Bab Lima: Getting Closer (1) ✓

3.5K 493 25
                                    

**

Lupa caranya membahagiakan diri sendiri, sampai harus mengikutsertakan orang lain untuk bisa dibahagiakan.

**

Tanganku sibuk mencuci piring-piring selesai makan malam. Bukan ditempatku, tapi tempat Dikara. Dia benar-benar menjemputku ke rumahnya dan otakku belum bisa mencerna semuanya. Kami makan malam bersama, setelah itu aku memutuskan membantu mama di dapur.

Sudah kubilang, berikan aku satu kesempatan lagi.

Hanya, hari ini saja.

"Sudah selesai, Cer?" tanya mama dari belakangku, yang sedang memasukan sayuran ke dalam kulkas dan menatanya dengan rapi. "Dikara sudah nunggu kamu di kamarnya, tuh. Biar dicuci Danendra aja, kamu langsung ke sana."

"Nggak apa-apa, Ma." Aku tersenyum. Aku meletakan piring terakhir di rak piring, dan, "Ini sudah selesai, kok. Cherry ke mana, ya, Ma?"

Setelah makan malam tadi, aku kehilangan gadis remaja itu. Dia sangat ramai tadi, menceritakan banyak hal tentang dunia putih abu-abunya sampai dunia yang menghiburnya; dance kover K-Pop. Bukannya mengunyah nasi, dia justru banyak mengunyah cerita yang menyenangkan telingaku. Tak apa, dia mengurangi kegugupanku. Berkat Cherry juga, meja makan menjadi lebih hidup yang sebelumnya terasa canggung bagiku.

Benar, memulai hal jahat juga tetap menakutkan. Tetap terasa tidak benar, tapi juga tetap kulanjutkan.

Hanya... hari ini saja.

"Cherry tadi langsung pergi habis makan malam," jawab Mama Puspa, kemudian berpikir sejenak, lalu menambahkan, "Dia sama temen-temennya latihan dance sampai malem. Mau ikut kontes dance K-Pop. Yah, suka-suka dia asalkan positif. Nanti pulangnya dijemput Papa, sekalian pulang kerja dari rumah sakit."

Aku menganggukan kepala dan mencuci tangan. Papa bekerja di sebuah rumah sakit besar sebagai perawat. Biasanya, papa pulang sekitar jam sembilan atau sepuluh malam. Aku sudah cukup terbiasa, karena aku dulu sering main ke rumah Dikara--rumah yang dulu, yang masih berada di kawasan pertokoan. Rumah itu jauh lebih nyaman, karena dekat kalau mau membeli apa-apa dari toko. Tinggal pilih, kan tokonya banyak.
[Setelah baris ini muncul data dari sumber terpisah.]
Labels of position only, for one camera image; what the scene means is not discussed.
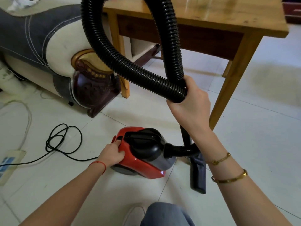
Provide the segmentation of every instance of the table top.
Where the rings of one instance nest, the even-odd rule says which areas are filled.
[[[280,0],[171,0],[179,24],[234,32],[260,30],[286,37],[288,26]],[[109,0],[104,12],[152,19],[143,0]]]

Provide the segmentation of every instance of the gold bangle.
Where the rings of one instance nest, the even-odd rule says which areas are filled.
[[[225,161],[226,159],[228,159],[229,157],[231,156],[231,154],[228,152],[227,153],[227,155],[226,155],[226,157],[224,157],[224,158],[222,158],[222,159],[220,159],[220,160],[218,160],[218,161],[216,161],[216,160],[213,160],[213,161],[211,161],[211,162],[206,162],[207,164],[213,164],[213,165],[218,165],[220,162],[223,162],[223,161]]]
[[[227,179],[227,180],[216,180],[213,178],[213,176],[211,177],[212,181],[213,182],[216,182],[216,183],[232,183],[232,182],[236,182],[237,180],[239,179],[243,179],[244,177],[246,177],[248,175],[248,172],[246,169],[243,169],[243,173],[241,175],[238,175],[237,177],[235,178],[231,178],[231,179]]]

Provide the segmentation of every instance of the red vacuum cleaner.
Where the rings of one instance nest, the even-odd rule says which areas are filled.
[[[108,40],[102,25],[105,0],[82,0],[82,25],[91,47],[97,56],[115,73],[153,93],[179,103],[187,95],[183,79],[183,65],[178,24],[171,0],[144,0],[155,20],[164,54],[164,79],[134,64],[120,54]],[[191,188],[206,193],[206,163],[198,147],[192,144],[187,131],[181,126],[184,146],[167,143],[156,129],[126,127],[115,140],[121,140],[119,151],[125,151],[124,159],[112,168],[127,175],[140,174],[146,178],[161,178],[172,167],[176,157],[190,159]]]

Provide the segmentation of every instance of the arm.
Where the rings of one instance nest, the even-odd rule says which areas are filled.
[[[110,167],[119,163],[124,152],[118,152],[121,141],[107,144],[96,161]],[[69,226],[80,210],[93,186],[104,172],[102,163],[93,163],[80,175],[71,180],[38,209],[29,215],[20,226]]]
[[[205,160],[211,162],[222,159],[227,150],[209,128],[208,94],[200,90],[191,77],[185,76],[185,80],[188,87],[185,100],[178,104],[167,101],[167,104],[179,124],[190,134]],[[217,180],[235,178],[243,173],[243,169],[232,157],[218,165],[208,165]],[[291,226],[249,176],[218,186],[236,225]]]

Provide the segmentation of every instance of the jeans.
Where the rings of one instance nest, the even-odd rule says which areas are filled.
[[[182,207],[155,202],[151,204],[141,221],[141,226],[195,226]]]

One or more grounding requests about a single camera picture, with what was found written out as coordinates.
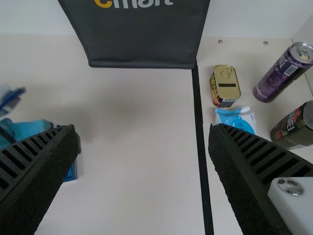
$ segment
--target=blue plastic bag
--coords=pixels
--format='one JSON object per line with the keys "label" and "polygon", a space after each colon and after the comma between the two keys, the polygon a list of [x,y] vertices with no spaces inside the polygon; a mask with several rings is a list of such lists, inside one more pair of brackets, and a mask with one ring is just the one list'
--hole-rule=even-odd
{"label": "blue plastic bag", "polygon": [[233,111],[216,109],[215,112],[215,125],[223,123],[256,135],[255,116],[254,112],[250,111],[250,107]]}

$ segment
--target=emart logo
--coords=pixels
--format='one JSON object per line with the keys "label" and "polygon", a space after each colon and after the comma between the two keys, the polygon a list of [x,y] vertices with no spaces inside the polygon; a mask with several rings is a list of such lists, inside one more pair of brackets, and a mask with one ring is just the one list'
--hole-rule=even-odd
{"label": "emart logo", "polygon": [[[129,8],[128,6],[128,0],[94,0],[95,3],[102,7],[102,8],[109,8],[112,5],[114,5],[115,8],[120,8],[120,1],[122,1],[122,8]],[[171,2],[171,0],[132,0],[132,6],[133,8],[138,8],[138,7],[142,7],[142,8],[147,8],[152,6],[153,4],[155,6],[160,6],[160,1],[164,1],[164,3],[166,5],[173,5],[173,3]]]}

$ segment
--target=white wall
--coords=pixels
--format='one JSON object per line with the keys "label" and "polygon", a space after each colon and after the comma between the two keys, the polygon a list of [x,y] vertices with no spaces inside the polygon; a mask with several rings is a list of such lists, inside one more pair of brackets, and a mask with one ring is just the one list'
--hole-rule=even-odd
{"label": "white wall", "polygon": [[[299,31],[293,36],[292,41],[306,42],[313,45],[313,15],[306,21],[306,23],[299,29]],[[311,91],[313,92],[313,68],[309,69],[305,76]]]}
{"label": "white wall", "polygon": [[291,38],[313,13],[313,0],[211,0],[205,36]]}
{"label": "white wall", "polygon": [[[211,0],[204,36],[291,38],[312,12],[313,0]],[[57,0],[0,0],[0,34],[73,33]]]}

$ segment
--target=metal screw
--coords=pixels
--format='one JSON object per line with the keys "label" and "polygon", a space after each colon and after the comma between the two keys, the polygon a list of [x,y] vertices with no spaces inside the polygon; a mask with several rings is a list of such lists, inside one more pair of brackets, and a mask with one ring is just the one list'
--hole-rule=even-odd
{"label": "metal screw", "polygon": [[291,178],[281,178],[278,180],[278,186],[282,191],[294,196],[299,196],[304,193],[302,185]]}

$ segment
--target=blue package
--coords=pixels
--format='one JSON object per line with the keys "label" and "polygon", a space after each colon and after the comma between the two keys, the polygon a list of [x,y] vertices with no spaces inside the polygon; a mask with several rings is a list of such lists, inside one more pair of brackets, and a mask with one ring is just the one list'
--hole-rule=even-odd
{"label": "blue package", "polygon": [[250,111],[250,107],[233,111],[216,109],[215,112],[215,125],[223,123],[256,135],[255,116],[254,112]]}
{"label": "blue package", "polygon": [[74,163],[70,166],[70,169],[64,178],[63,182],[71,181],[71,180],[76,180],[77,179],[77,164],[76,160]]}
Awalnya papa adalah seseorang yang sangat aku segani--dan takuti karena ekspresi wajahnya seperti sedang marah. Namun, seiring berjalannya waktu, papa bisa membuatku nyaman dengan leluconnya yang sedikit garing. Papa pernah bilang, dia mau menunggu hari di mana aku menjadi menantunya. Dan, aku yakin kalau itu hanya salah satu leluconnya saja. Aah, aku jadi terbang terlalu jauh. Memori-memori itu kembali lagi, merasukiku sampai aku lupa diri. Meskipun sudah cukup dekat, aku tetap tidak melupakan sopan-santunku. Sampai sekarang, aku masih segan dan harus tahu batasan.

"Kak Cer!" panggil Danendra. Dia mengambil air minum dari kulkas.
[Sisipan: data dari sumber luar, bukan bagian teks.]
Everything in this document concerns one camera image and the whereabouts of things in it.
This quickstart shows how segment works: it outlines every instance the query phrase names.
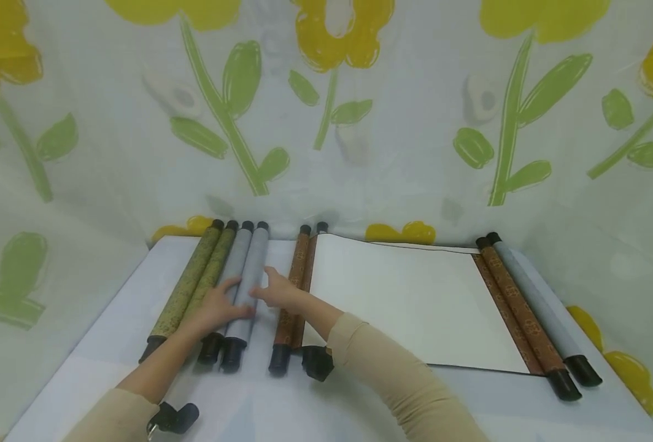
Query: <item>gray scroll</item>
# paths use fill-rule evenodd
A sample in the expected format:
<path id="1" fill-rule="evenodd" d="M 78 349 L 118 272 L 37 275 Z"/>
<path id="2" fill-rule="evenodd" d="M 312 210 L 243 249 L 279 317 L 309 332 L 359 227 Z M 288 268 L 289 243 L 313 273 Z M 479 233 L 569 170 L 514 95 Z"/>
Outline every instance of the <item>gray scroll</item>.
<path id="1" fill-rule="evenodd" d="M 503 261 L 503 265 L 518 285 L 521 294 L 525 297 L 537 320 L 540 321 L 574 378 L 586 387 L 600 385 L 601 378 L 589 364 L 587 357 L 582 353 L 582 349 L 579 348 L 577 342 L 570 336 L 548 301 L 546 301 L 546 296 L 549 295 L 544 295 L 535 283 L 530 280 L 528 274 L 497 233 L 489 233 L 487 237 L 493 243 L 493 248 L 498 252 L 500 260 Z"/>
<path id="2" fill-rule="evenodd" d="M 256 285 L 260 285 L 268 251 L 269 236 L 268 224 L 265 222 L 258 223 L 258 228 L 255 229 L 250 240 L 242 278 L 238 284 L 238 291 L 234 301 L 237 306 L 246 303 L 252 306 L 257 305 L 257 300 L 253 299 L 249 292 Z M 223 358 L 221 359 L 221 369 L 224 372 L 234 373 L 240 368 L 243 349 L 248 345 L 252 329 L 253 319 L 234 320 L 226 327 Z"/>

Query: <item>black scroll end cap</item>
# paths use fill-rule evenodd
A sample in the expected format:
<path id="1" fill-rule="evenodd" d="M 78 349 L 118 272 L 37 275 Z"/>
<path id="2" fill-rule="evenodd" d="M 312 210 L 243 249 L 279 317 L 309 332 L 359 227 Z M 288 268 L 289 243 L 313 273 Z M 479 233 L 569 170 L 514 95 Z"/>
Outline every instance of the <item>black scroll end cap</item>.
<path id="1" fill-rule="evenodd" d="M 565 359 L 565 364 L 572 372 L 572 376 L 584 387 L 596 387 L 603 382 L 583 354 L 571 355 Z"/>
<path id="2" fill-rule="evenodd" d="M 217 332 L 212 332 L 206 336 L 206 338 L 201 340 L 201 350 L 199 350 L 198 358 L 196 362 L 213 366 L 218 362 L 218 354 L 221 351 L 221 346 L 223 345 L 223 335 Z"/>
<path id="3" fill-rule="evenodd" d="M 302 368 L 304 368 L 304 371 L 307 371 L 309 367 L 316 366 L 319 347 L 316 345 L 307 345 L 303 346 L 300 350 L 302 350 Z"/>
<path id="4" fill-rule="evenodd" d="M 221 358 L 221 370 L 225 373 L 235 373 L 240 368 L 240 360 L 243 357 L 243 349 L 247 343 L 243 339 L 225 338 L 223 345 L 223 358 Z"/>
<path id="5" fill-rule="evenodd" d="M 272 376 L 281 378 L 287 374 L 287 368 L 290 364 L 292 355 L 292 346 L 288 344 L 275 344 L 272 346 L 272 356 L 268 371 Z"/>
<path id="6" fill-rule="evenodd" d="M 334 359 L 323 346 L 305 346 L 302 348 L 302 367 L 307 376 L 323 382 L 334 369 Z"/>
<path id="7" fill-rule="evenodd" d="M 148 338 L 148 346 L 145 347 L 145 352 L 142 353 L 142 356 L 137 363 L 142 363 L 145 359 L 149 358 L 150 354 L 154 353 L 155 350 L 158 349 L 166 340 L 167 338 L 164 336 L 150 336 Z"/>
<path id="8" fill-rule="evenodd" d="M 502 238 L 498 236 L 498 233 L 491 232 L 488 235 L 486 235 L 486 238 L 491 242 L 491 244 L 495 244 L 496 242 L 502 242 Z"/>
<path id="9" fill-rule="evenodd" d="M 174 424 L 170 428 L 172 433 L 184 434 L 190 429 L 193 423 L 198 419 L 198 408 L 196 405 L 189 404 L 184 405 L 179 411 L 177 411 L 177 416 L 175 417 Z"/>
<path id="10" fill-rule="evenodd" d="M 582 394 L 577 390 L 577 386 L 574 385 L 572 377 L 566 369 L 559 368 L 550 371 L 546 374 L 546 378 L 560 400 L 572 402 L 582 398 Z"/>
<path id="11" fill-rule="evenodd" d="M 317 364 L 312 370 L 307 370 L 307 376 L 312 379 L 323 382 L 334 369 L 334 359 L 331 354 L 327 353 L 326 347 L 321 347 L 317 353 Z"/>
<path id="12" fill-rule="evenodd" d="M 478 247 L 480 249 L 483 249 L 483 248 L 488 247 L 490 245 L 491 245 L 491 243 L 490 243 L 489 239 L 486 238 L 485 236 L 482 236 L 481 238 L 476 240 L 476 247 Z"/>

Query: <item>black rod end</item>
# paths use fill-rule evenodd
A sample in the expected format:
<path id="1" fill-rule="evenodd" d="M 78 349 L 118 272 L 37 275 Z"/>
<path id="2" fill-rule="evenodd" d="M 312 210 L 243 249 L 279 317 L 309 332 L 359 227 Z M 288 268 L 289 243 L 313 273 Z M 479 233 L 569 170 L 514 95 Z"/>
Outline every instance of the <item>black rod end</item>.
<path id="1" fill-rule="evenodd" d="M 571 355 L 565 359 L 565 364 L 569 368 L 572 376 L 583 387 L 596 387 L 602 383 L 601 377 L 583 354 Z"/>
<path id="2" fill-rule="evenodd" d="M 582 394 L 577 390 L 577 386 L 574 385 L 566 369 L 559 368 L 546 373 L 545 376 L 560 400 L 572 402 L 582 398 Z"/>
<path id="3" fill-rule="evenodd" d="M 224 338 L 223 357 L 221 358 L 221 370 L 225 373 L 235 373 L 240 368 L 240 360 L 243 357 L 243 349 L 246 348 L 246 341 L 239 338 Z"/>
<path id="4" fill-rule="evenodd" d="M 142 363 L 145 359 L 149 358 L 150 354 L 154 353 L 155 350 L 158 349 L 166 340 L 167 338 L 164 336 L 150 336 L 148 338 L 148 345 L 145 347 L 145 352 L 142 353 L 142 356 L 137 363 Z"/>
<path id="5" fill-rule="evenodd" d="M 271 375 L 282 377 L 287 373 L 292 355 L 292 346 L 289 344 L 275 344 L 272 346 L 272 356 L 268 371 Z"/>

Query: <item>curtain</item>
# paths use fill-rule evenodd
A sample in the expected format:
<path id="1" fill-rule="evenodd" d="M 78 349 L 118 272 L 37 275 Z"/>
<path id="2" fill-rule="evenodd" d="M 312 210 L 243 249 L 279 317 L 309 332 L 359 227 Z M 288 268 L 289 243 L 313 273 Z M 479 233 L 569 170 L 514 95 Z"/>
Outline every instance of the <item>curtain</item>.
<path id="1" fill-rule="evenodd" d="M 449 245 L 497 231 L 653 415 L 653 1 L 0 5 L 23 31 L 0 33 L 0 256 L 24 232 L 53 257 L 57 236 L 69 250 L 42 267 L 83 283 L 65 301 L 32 284 L 79 319 L 64 343 L 47 311 L 27 331 L 0 322 L 40 345 L 0 433 L 145 243 L 214 218 L 274 238 L 318 220 Z"/>

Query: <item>green stem print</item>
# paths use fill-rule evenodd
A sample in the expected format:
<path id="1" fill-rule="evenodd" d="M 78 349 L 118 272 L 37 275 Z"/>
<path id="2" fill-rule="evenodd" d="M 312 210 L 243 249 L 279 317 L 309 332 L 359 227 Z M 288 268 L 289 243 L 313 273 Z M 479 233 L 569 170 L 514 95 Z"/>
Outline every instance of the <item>green stem print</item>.
<path id="1" fill-rule="evenodd" d="M 319 103 L 317 90 L 298 71 L 290 71 L 288 82 L 295 96 L 302 103 L 307 106 L 316 106 Z M 339 84 L 339 66 L 331 70 L 330 79 L 328 79 L 325 110 L 322 113 L 322 121 L 319 123 L 317 138 L 314 139 L 314 150 L 322 149 L 331 125 L 354 125 L 363 120 L 363 117 L 367 116 L 373 107 L 372 99 L 364 99 L 364 101 L 349 101 L 334 108 L 337 84 Z"/>
<path id="2" fill-rule="evenodd" d="M 317 139 L 314 140 L 314 150 L 321 150 L 322 145 L 327 138 L 328 127 L 331 123 L 331 111 L 334 109 L 334 99 L 336 98 L 336 84 L 339 83 L 339 67 L 331 70 L 330 77 L 328 78 L 328 89 L 326 90 L 326 104 L 325 111 L 322 114 L 322 122 L 319 125 L 317 132 Z"/>
<path id="3" fill-rule="evenodd" d="M 42 201 L 53 200 L 52 185 L 49 183 L 43 161 L 54 161 L 67 155 L 79 142 L 76 121 L 71 114 L 49 128 L 34 145 L 21 125 L 15 111 L 0 94 L 0 116 L 13 135 L 25 159 L 29 175 Z"/>
<path id="4" fill-rule="evenodd" d="M 628 103 L 627 99 L 626 101 L 623 101 L 623 103 L 624 106 L 629 107 L 627 113 L 631 112 L 630 104 Z M 607 115 L 610 115 L 611 111 L 607 110 L 607 107 L 604 108 L 604 111 L 605 111 L 605 117 L 607 123 L 609 123 L 609 125 L 612 128 L 616 129 L 617 127 L 610 123 L 610 121 L 612 120 L 609 117 L 607 117 Z M 604 161 L 601 161 L 596 166 L 589 169 L 587 171 L 588 177 L 592 178 L 592 180 L 596 180 L 596 178 L 600 177 L 606 171 L 609 171 L 610 168 L 612 168 L 616 163 L 624 159 L 624 157 L 628 158 L 629 161 L 631 161 L 632 163 L 638 164 L 638 166 L 653 169 L 653 141 L 649 143 L 639 144 L 640 141 L 646 135 L 648 135 L 648 133 L 652 129 L 653 129 L 653 113 L 651 114 L 650 117 L 648 117 L 648 120 L 646 120 L 646 122 L 640 125 L 638 130 L 635 131 L 633 135 L 630 136 L 630 138 L 626 141 L 626 143 L 622 144 L 618 149 L 616 149 L 614 153 L 610 154 L 606 159 L 604 159 Z"/>
<path id="5" fill-rule="evenodd" d="M 20 232 L 7 242 L 0 261 L 0 322 L 29 330 L 44 312 L 27 299 L 47 260 L 47 240 L 38 233 Z"/>
<path id="6" fill-rule="evenodd" d="M 532 34 L 523 40 L 505 90 L 498 159 L 489 206 L 502 206 L 509 192 L 538 185 L 550 176 L 552 166 L 545 160 L 532 161 L 511 174 L 518 131 L 555 106 L 577 84 L 592 63 L 590 54 L 568 56 L 548 71 L 527 97 L 522 99 L 532 41 Z M 485 136 L 470 127 L 457 131 L 453 145 L 462 160 L 474 169 L 483 168 L 495 155 Z"/>
<path id="7" fill-rule="evenodd" d="M 47 172 L 44 171 L 44 165 L 37 157 L 37 153 L 34 152 L 32 141 L 29 140 L 27 132 L 21 126 L 18 117 L 15 115 L 15 111 L 13 111 L 13 108 L 10 107 L 10 104 L 1 95 L 0 116 L 2 117 L 2 121 L 5 121 L 7 129 L 10 130 L 10 133 L 15 138 L 20 152 L 25 158 L 29 175 L 32 176 L 32 180 L 34 181 L 34 188 L 37 189 L 39 196 L 42 197 L 42 201 L 51 201 L 53 199 L 52 185 L 49 184 L 49 178 L 47 177 Z"/>
<path id="8" fill-rule="evenodd" d="M 247 41 L 234 46 L 223 70 L 222 94 L 216 89 L 214 81 L 206 71 L 190 24 L 184 17 L 182 17 L 182 37 L 201 94 L 228 139 L 228 143 L 207 127 L 187 118 L 172 118 L 172 131 L 187 144 L 218 159 L 224 158 L 230 145 L 253 195 L 269 194 L 267 181 L 274 180 L 286 171 L 290 157 L 285 149 L 276 147 L 270 150 L 263 162 L 258 165 L 236 124 L 239 117 L 250 108 L 260 84 L 260 45 L 256 41 Z"/>
<path id="9" fill-rule="evenodd" d="M 523 95 L 523 83 L 528 70 L 530 47 L 533 35 L 530 34 L 518 51 L 516 63 L 513 64 L 511 78 L 508 79 L 505 96 L 503 98 L 503 116 L 501 117 L 501 131 L 498 139 L 498 164 L 493 177 L 493 188 L 489 197 L 489 206 L 502 206 L 505 202 L 506 181 L 511 175 L 513 153 L 516 152 L 516 139 L 518 137 L 518 110 L 520 99 Z"/>
"Hm?" Aku mengangkat alis. "Kenapa, Dan? Butuh bantuan sama tugas kuliahnya?"

Sejak dulu, Danendra selalu rajin meminta bantuanku untuk mengerjakan tugas-tugas sekolahnya. Tidak berbeda dengan sekarang. Saat aku baru datang tadi setelah dijemput oleh Dikara, dia langsung menghampiriku dan mengatakan tentang kesulitannya menyusun kata-kata untuk tugas kuliahnya. Dia masih seperti adik kecil, meskipun tubuhnya jangkung yang jelas membuatku tampak seperti kurcaci di sebelahnya. Omong-omong, dia juga lebih tinggi daripada kakaknya, Dikara. Tiap kali aku melihatnya, tubuhnya seperti terbentuk dari 80% kaki.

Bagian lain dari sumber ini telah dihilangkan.